§ RECORDS SUPPLIED
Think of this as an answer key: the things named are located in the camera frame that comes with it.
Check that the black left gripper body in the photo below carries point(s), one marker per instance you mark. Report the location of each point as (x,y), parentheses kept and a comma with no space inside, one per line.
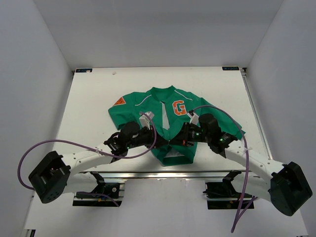
(145,138)

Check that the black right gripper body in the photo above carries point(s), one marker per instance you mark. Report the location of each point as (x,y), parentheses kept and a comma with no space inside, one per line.
(193,135)

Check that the green varsity jacket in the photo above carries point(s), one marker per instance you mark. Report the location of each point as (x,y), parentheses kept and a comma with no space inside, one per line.
(170,107)

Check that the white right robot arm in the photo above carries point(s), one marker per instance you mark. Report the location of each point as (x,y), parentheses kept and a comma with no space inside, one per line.
(284,185)

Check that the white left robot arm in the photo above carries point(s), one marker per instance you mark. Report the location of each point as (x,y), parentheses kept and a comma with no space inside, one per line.
(59,174)

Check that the blue right corner label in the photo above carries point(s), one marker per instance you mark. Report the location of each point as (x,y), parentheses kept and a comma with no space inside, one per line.
(230,68)

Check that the blue corner label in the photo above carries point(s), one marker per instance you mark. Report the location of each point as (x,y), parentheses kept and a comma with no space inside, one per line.
(230,68)
(86,70)

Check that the blue left corner label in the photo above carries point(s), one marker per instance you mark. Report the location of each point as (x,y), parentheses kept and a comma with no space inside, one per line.
(86,70)

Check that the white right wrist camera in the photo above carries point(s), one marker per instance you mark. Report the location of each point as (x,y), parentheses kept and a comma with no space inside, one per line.
(193,117)

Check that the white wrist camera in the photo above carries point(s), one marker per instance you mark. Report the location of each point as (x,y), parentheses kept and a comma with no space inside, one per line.
(193,117)
(146,118)

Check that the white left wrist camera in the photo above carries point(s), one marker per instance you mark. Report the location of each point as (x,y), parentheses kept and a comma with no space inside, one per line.
(146,118)

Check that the aluminium table edge rail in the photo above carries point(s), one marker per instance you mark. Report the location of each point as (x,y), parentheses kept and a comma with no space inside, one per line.
(164,175)

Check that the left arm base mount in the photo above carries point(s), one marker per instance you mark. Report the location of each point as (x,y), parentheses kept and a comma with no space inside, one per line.
(104,193)

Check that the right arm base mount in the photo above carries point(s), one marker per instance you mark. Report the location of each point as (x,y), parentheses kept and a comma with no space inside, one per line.
(221,195)

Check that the aluminium right side rail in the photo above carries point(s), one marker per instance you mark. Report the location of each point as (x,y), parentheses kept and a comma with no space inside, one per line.
(243,72)

§ EXERCISE DETAILS
Copy out the listing above in full and keep the pictures out.

§ ANSWER BELOW
Think of this as an answer key: the things named are located in the camera frame that comes with it.
Check that the black left gripper body in the photo below carries point(s), one marker per instance you mark. Report the location of each point as (x,y), parentheses kept and a comma with no space inside, one per line.
(145,138)

Check that the black right gripper body in the photo above carries point(s), one marker per instance you mark. Report the location of each point as (x,y), parentheses kept and a comma with no space inside, one per line.
(193,135)

Check that the green varsity jacket in the photo above carries point(s), one marker per instance you mark. Report the location of each point as (x,y), parentheses kept and a comma with no space inside, one per line.
(170,107)

Check that the white right robot arm in the photo above carries point(s), one marker per instance you mark. Report the location of each point as (x,y), parentheses kept and a comma with no space inside, one per line.
(284,185)

Check that the white left robot arm in the photo above carries point(s), one marker per instance you mark. Report the location of each point as (x,y), parentheses kept and a comma with no space inside, one per line.
(59,174)

Check that the blue right corner label in the photo above carries point(s), one marker per instance you mark. Report the location of each point as (x,y), parentheses kept and a comma with no space inside, one per line.
(230,68)

Check that the blue corner label in the photo above carries point(s), one marker per instance you mark. Report the location of each point as (x,y), parentheses kept and a comma with no space inside, one per line.
(230,68)
(86,70)

Check that the blue left corner label in the photo above carries point(s), one marker per instance you mark. Report the location of each point as (x,y), parentheses kept and a comma with no space inside, one per line.
(86,70)

Check that the white right wrist camera in the photo above carries point(s), one marker per instance you mark. Report the location of each point as (x,y), parentheses kept and a comma with no space inside, one per line.
(193,117)

Check that the white wrist camera in the photo above carries point(s), one marker per instance you mark. Report the location of each point as (x,y), parentheses kept and a comma with no space inside, one per line.
(193,117)
(146,118)

Check that the white left wrist camera in the photo above carries point(s), one marker per instance you mark. Report the location of each point as (x,y), parentheses kept and a comma with no space inside, one per line.
(146,118)

Check that the aluminium table edge rail in the photo above carries point(s), one marker per instance you mark. Report the location of each point as (x,y), parentheses kept and a comma with no space inside, one per line.
(164,175)

Check that the left arm base mount in the photo above carries point(s), one marker per instance you mark. Report the location of each point as (x,y), parentheses kept and a comma with no space inside, one per line.
(104,193)

Check that the right arm base mount in the photo above carries point(s), one marker per instance you mark. Report the location of each point as (x,y), parentheses kept and a comma with no space inside, one per line.
(221,195)

Check that the aluminium right side rail in the photo above carries point(s), one marker per instance you mark. Report the location of each point as (x,y), parentheses kept and a comma with no space inside, one per line.
(243,72)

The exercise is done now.